Don’t wanna be sedated

Silver-haired and bearded, sporting jeans and a cowboy hat, Tommy Erdélyi is a living-legend punk in Farmer’s Market clothing.

Tommy Erdélyi is shadow of his former self, but maybe that’s a good thing. illustration by Ethan Clark

Only the true fan would be able to squint and see in 55-year-old Erdélyi the features of his late-‘70s alter ego Tommy Ramone: drummer, producer, manager and, now, only surviving original member of The Ramones.

“Some people do [recognize me],” says Erdélyi/Ramone. “But I look so different now that most don’t, although now [that I’m playing] with Uncle Monk, more will know what I look like. I like my anonymity—but it is also nice to be recognized.”

Erdélyi’s appearance isn’t the only thing that’s changed since his leather-jacket-and-belly-shirt punk days. If you couldn’t have guessed from the mandolin, Uncle Monk is a far cry from the brat-beating, glue-sniffing, power-chord rock of The Ramones. It’s what Erdélyi calls “an indie-bluegrass band,” in which he plays the mandolin, banjo, Dobro and fiddle with Claudia Tienan (formerly of punk band The Simplistics), sharing vocal duties and playing guitar. Says Erdélyi: “Uncle Monk was originally a trio, and we formed in the early ‘90s. We were an electric jam band with a drummer. This evolved over the years into an acoustic duo, as we got more into old-time and bluegrass music. We just enjoyed playing the bluegrass instruments.”

While Uncle Monk certainly aren’t the first punkers to notice the genre’s correlation to its great-uncle, folk music (look up Kent Priestley’s “Folk the System,” published in the June 28, 2006, Xpress, if’n you don’t believe it), it’s nice to see this sentiment so widely acknowledged that it’s embraced by one of punk’s founders.

“I think that punk and bluegrass and especially old-time music have a lot in common. Punk is folk music played very loud and fast. Bill Monroe,” Erdélyi points out, “had the temperament of a punk.” (This may surprise casual fans who picture the late “father of bluegrass” as a folksy front-porch picker. In fact, Monroe was an antagonistic character who did things his way at all costs.)

“And he loved to play fast,” adds Erdélyi.
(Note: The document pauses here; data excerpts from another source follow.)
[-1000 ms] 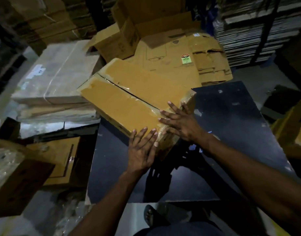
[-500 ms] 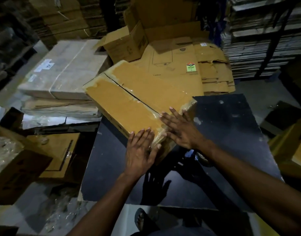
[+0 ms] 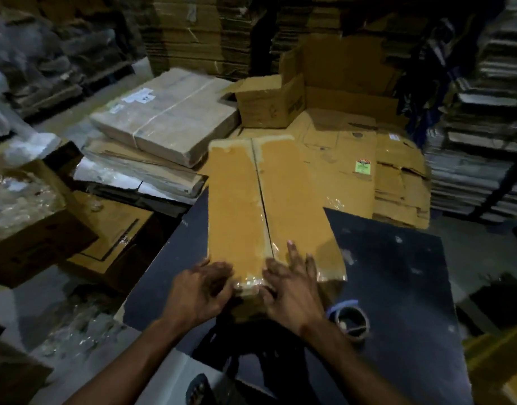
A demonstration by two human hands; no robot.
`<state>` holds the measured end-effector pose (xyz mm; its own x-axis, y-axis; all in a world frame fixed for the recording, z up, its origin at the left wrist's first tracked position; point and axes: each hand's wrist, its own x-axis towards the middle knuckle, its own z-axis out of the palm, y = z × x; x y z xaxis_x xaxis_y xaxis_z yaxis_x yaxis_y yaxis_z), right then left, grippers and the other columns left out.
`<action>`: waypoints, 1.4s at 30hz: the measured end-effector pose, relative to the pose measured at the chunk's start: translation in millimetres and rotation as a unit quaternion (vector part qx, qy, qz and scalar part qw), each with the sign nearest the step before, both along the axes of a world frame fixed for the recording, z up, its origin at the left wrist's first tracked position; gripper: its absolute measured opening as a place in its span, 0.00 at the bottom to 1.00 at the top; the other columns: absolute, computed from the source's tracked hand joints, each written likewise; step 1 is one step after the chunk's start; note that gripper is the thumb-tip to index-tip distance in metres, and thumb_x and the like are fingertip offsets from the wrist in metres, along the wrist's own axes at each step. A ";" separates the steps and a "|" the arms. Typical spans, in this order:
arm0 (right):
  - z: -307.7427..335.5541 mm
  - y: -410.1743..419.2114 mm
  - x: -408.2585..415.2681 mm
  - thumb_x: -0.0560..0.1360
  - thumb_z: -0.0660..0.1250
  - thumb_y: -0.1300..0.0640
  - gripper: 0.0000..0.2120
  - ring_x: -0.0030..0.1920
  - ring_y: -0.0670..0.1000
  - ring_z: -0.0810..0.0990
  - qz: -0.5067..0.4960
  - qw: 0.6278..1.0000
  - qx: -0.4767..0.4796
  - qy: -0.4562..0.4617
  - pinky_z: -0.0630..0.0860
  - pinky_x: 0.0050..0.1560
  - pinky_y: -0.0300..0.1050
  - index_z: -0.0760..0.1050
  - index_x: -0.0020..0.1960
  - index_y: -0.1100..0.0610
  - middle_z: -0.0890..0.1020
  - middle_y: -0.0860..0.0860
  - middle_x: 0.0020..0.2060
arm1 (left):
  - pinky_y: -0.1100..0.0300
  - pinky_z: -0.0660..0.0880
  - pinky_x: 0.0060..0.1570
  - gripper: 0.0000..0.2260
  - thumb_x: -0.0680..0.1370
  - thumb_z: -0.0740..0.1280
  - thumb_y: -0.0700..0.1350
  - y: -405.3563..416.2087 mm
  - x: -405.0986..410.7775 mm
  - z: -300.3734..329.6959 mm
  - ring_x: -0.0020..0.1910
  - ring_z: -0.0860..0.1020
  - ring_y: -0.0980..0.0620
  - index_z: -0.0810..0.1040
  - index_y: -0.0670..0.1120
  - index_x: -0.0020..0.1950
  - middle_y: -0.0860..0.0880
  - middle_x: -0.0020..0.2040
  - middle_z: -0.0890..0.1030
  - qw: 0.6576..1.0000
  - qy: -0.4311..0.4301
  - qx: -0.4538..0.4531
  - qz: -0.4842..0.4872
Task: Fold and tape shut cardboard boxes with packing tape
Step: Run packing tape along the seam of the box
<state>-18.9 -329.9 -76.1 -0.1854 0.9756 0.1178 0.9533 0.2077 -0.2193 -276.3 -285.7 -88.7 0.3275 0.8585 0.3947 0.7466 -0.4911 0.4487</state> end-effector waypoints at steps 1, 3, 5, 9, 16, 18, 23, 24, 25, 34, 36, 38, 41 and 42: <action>5.3 1.6 0.7 0.81 0.56 0.35 0.26 0.86 0.59 0.44 0.003 1.000 -0.002 0.027 0.47 0.81 0.73 0.79 0.72 0.42 0.70 0.42 0.80 | 0.55 0.85 0.51 0.17 0.82 0.68 0.64 -0.9 -8.6 6.1 0.52 0.88 0.60 0.90 0.57 0.59 0.59 0.54 0.90 0.999 -0.022 -0.027 0.040; 14.3 16.8 10.3 0.81 0.57 0.32 0.26 0.86 0.57 0.46 -0.014 0.998 0.004 0.066 0.50 0.81 0.72 0.75 0.75 0.39 0.68 0.42 0.80 | 0.56 0.85 0.43 0.17 0.80 0.68 0.65 8.9 -19.1 17.6 0.45 0.87 0.60 0.90 0.59 0.58 0.59 0.49 0.90 0.991 -0.055 -0.066 0.105; 23.9 45.5 29.2 0.81 0.61 0.32 0.27 0.86 0.57 0.50 -0.065 0.993 0.017 0.096 0.54 0.80 0.72 0.73 0.77 0.39 0.66 0.45 0.82 | 0.54 0.85 0.46 0.17 0.79 0.69 0.66 28.0 -21.1 28.3 0.47 0.87 0.58 0.90 0.59 0.60 0.58 0.51 0.90 0.982 -0.086 -0.086 0.142; 40.5 117.3 72.1 0.81 0.64 0.32 0.36 0.85 0.62 0.52 -0.194 0.972 -0.030 0.129 0.56 0.80 0.72 0.62 0.84 0.44 0.59 0.55 0.85 | 0.52 0.82 0.61 0.19 0.80 0.74 0.61 87.3 -6.5 50.0 0.62 0.84 0.52 0.85 0.56 0.69 0.53 0.67 0.86 0.952 -0.186 -0.163 0.180; 31.3 219.3 92.3 0.69 0.61 0.16 0.48 0.56 0.58 0.82 -0.275 0.940 -0.139 0.145 0.84 0.53 0.63 0.67 0.70 0.53 0.81 0.56 0.57 | 0.47 0.72 0.74 0.42 0.77 0.79 0.61 191.1 31.6 52.5 0.77 0.74 0.39 0.67 0.45 0.85 0.46 0.80 0.73 0.834 -0.320 -0.410 0.185; 45.1 225.0 73.4 0.74 0.68 0.25 0.36 0.49 0.54 0.83 -0.299 0.924 -0.155 0.182 0.85 0.49 0.60 0.70 0.64 0.54 0.81 0.52 0.50 | 0.44 0.79 0.70 0.38 0.68 0.82 0.66 204.6 32.8 24.6 0.66 0.82 0.44 0.76 0.57 0.75 0.51 0.71 0.82 0.807 -0.361 -0.437 0.168; 87.4 216.0 44.5 0.78 0.73 0.37 0.27 0.53 0.52 0.80 -0.306 0.918 -0.103 0.231 0.84 0.53 0.57 0.73 0.68 0.52 0.80 0.49 0.54 | 0.42 0.83 0.63 0.40 0.62 0.84 0.69 234.8 22.7 -31.8 0.58 0.86 0.50 0.77 0.65 0.72 0.61 0.60 0.87 0.801 -0.411 -0.417 0.128; 98.4 215.2 41.3 0.78 0.74 0.39 0.31 0.56 0.53 0.79 -0.306 0.921 -0.085 0.225 0.83 0.55 0.56 0.71 0.75 0.53 0.80 0.50 0.57 | 0.42 0.83 0.63 0.39 0.63 0.83 0.71 241.3 20.0 -23.5 0.58 0.86 0.50 0.78 0.65 0.72 0.61 0.59 0.87 0.799 -0.414 -0.417 0.126; 107.1 216.1 42.0 0.78 0.74 0.38 0.36 0.58 0.53 0.79 -0.312 0.924 -0.068 0.212 0.82 0.56 0.54 0.68 0.79 0.53 0.80 0.53 0.62 | 0.42 0.84 0.62 0.38 0.64 0.82 0.72 247.9 19.6 -9.3 0.58 0.86 0.49 0.78 0.64 0.72 0.60 0.59 0.87 0.804 -0.407 -0.414 0.125; 204.9 182.8 100.5 0.76 0.75 0.38 0.28 0.67 0.49 0.79 -0.353 0.910 0.058 0.209 0.72 0.63 0.42 0.79 0.72 0.48 0.81 0.48 0.70 | 0.47 0.80 0.61 0.33 0.70 0.77 0.66 299.6 106.1 130.7 0.58 0.83 0.46 0.79 0.54 0.72 0.53 0.60 0.85 0.892 -0.347 -0.288 -0.002; 225.8 160.1 126.6 0.76 0.76 0.39 0.26 0.66 0.45 0.77 -0.371 0.899 0.090 0.215 0.73 0.63 0.42 0.80 0.71 0.47 0.81 0.45 0.68 | 0.43 0.82 0.62 0.33 0.69 0.75 0.68 302.2 142.9 147.2 0.57 0.84 0.46 0.80 0.55 0.70 0.53 0.59 0.86 0.894 -0.347 -0.281 -0.028; 251.3 131.8 153.9 0.76 0.76 0.38 0.24 0.66 0.44 0.78 -0.389 0.888 0.119 0.215 0.75 0.64 0.43 0.82 0.69 0.45 0.81 0.44 0.67 | 0.40 0.82 0.62 0.32 0.69 0.75 0.68 296.6 186.2 166.4 0.57 0.84 0.46 0.80 0.56 0.69 0.53 0.58 0.86 0.892 -0.352 -0.278 -0.059; 287.8 65.9 208.3 0.77 0.75 0.39 0.22 0.64 0.43 0.78 -0.431 0.869 0.148 0.194 0.78 0.67 0.47 0.82 0.68 0.45 0.82 0.45 0.68 | 0.38 0.82 0.61 0.29 0.69 0.76 0.68 263.0 271.5 195.6 0.55 0.84 0.47 0.80 0.57 0.66 0.54 0.57 0.86 0.865 -0.366 -0.312 -0.142; 299.9 42.6 227.5 0.77 0.75 0.39 0.21 0.63 0.42 0.78 -0.450 0.860 0.160 0.179 0.79 0.67 0.48 0.83 0.68 0.45 0.82 0.45 0.68 | 0.37 0.82 0.61 0.30 0.68 0.76 0.68 249.5 302.9 204.8 0.56 0.84 0.46 0.80 0.58 0.66 0.54 0.58 0.86 0.854 -0.365 -0.330 -0.166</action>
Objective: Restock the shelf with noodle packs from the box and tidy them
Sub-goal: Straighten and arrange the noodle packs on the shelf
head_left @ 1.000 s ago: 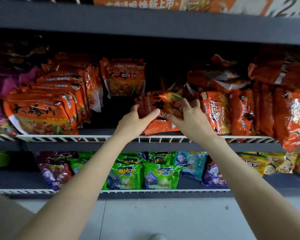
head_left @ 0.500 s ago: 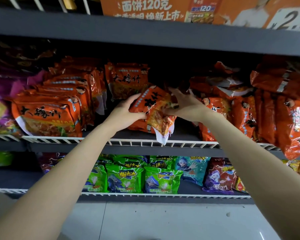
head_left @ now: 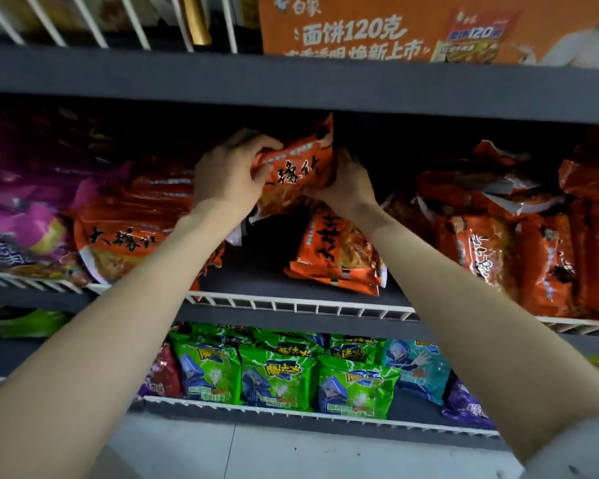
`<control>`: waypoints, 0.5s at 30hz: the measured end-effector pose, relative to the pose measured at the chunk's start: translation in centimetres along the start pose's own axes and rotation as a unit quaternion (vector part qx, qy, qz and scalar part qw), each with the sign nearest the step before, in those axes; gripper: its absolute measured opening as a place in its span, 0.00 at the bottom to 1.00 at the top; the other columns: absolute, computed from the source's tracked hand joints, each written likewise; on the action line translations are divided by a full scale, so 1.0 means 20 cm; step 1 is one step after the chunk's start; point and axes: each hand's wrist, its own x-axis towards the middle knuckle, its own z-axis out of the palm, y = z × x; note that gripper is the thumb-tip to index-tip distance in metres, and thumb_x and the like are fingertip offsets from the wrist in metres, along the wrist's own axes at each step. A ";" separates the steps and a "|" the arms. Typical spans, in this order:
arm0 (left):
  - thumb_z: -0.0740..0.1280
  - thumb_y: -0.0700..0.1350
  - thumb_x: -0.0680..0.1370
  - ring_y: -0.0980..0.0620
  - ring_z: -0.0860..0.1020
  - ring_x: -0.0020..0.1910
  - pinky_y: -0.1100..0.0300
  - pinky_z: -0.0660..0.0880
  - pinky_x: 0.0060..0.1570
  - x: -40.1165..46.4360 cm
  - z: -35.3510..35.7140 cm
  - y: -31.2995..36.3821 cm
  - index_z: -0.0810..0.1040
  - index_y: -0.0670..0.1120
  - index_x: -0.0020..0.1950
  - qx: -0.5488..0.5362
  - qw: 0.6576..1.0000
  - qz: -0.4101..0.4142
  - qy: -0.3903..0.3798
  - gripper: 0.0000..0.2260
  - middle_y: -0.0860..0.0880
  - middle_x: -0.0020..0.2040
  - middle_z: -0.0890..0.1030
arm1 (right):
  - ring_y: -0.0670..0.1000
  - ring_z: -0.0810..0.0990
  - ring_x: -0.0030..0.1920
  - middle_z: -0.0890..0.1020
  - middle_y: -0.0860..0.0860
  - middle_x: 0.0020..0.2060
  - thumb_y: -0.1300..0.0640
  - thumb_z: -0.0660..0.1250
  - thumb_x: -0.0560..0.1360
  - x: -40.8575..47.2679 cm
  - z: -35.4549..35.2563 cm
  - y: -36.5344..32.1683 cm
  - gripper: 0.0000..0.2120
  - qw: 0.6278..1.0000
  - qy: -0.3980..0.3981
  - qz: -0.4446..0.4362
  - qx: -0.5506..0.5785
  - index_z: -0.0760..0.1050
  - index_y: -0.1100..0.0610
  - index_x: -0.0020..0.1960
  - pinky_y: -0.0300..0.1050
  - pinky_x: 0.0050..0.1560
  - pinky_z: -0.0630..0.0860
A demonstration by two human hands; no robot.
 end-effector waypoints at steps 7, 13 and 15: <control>0.69 0.38 0.74 0.42 0.79 0.52 0.50 0.77 0.44 -0.08 0.21 -0.13 0.80 0.46 0.57 0.075 0.994 0.074 -0.034 0.13 0.48 0.55 0.81 | 0.58 0.75 0.63 0.76 0.57 0.63 0.47 0.67 0.75 -0.03 0.18 0.14 0.32 0.997 -0.076 0.008 0.011 0.58 0.56 0.73 0.50 0.61 0.72; 0.67 0.54 0.75 0.42 0.64 0.69 0.43 0.58 0.66 -0.14 0.31 -0.12 0.66 0.48 0.73 0.195 0.972 0.091 -0.091 0.28 0.45 0.71 0.68 | 0.63 0.80 0.49 0.80 0.61 0.50 0.46 0.58 0.80 -0.16 0.16 0.21 0.20 0.994 0.011 -0.025 -0.109 0.66 0.61 0.63 0.51 0.41 0.74; 0.66 0.61 0.73 0.42 0.60 0.71 0.44 0.56 0.68 -0.15 0.34 -0.09 0.57 0.47 0.76 0.226 0.964 0.068 -0.123 0.37 0.43 0.73 0.62 | 0.63 0.80 0.50 0.80 0.61 0.51 0.48 0.57 0.81 -0.15 0.15 0.21 0.19 0.994 0.006 -0.016 -0.106 0.66 0.61 0.62 0.53 0.43 0.77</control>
Many acts—Against Me!, The Pogues—have walked the line between the pogo and the do-si-do, but continued to keep their music mostly rooted in punk, a trend from which Uncle Monk refrains. In the nine original, straight-up bluegrass numbers on their self-titled debut album, they avoid any gimmicky nods of the cowboy hat to their punk roots. There’s no screaming, no audible glue-sniffing, no “onetwothreefour!” And, when asked if they perform any Ramones songs, Erdélyi laughs and says, “Well … no.”

He goes on to explain that “as far as the music goes, the creative process is a continuation of what I have been doing all my life. But in every other way it is totally different from The Ramones.”

And yet, due to the simplicity of both subject matter and composition, the Uncle Monk songs, which Erdélyi says are based on personal experiences, could easily be revamped and slipped gracefully into The Ramones’ set list. Take, for example, the chorus of “Mean to Me,” in which Erdélyi wonders: “Why are you mean to me/ Why can’t you let things be/ Let us be friends/ Maybe I’ll call you up/ We can go have a talk/ Maybe a dinner for you … and me.”

Somehow, “I Wanna Be Your Boyfriend” and “I Don’t Wanna Walk Around With You” don’t sound so far off.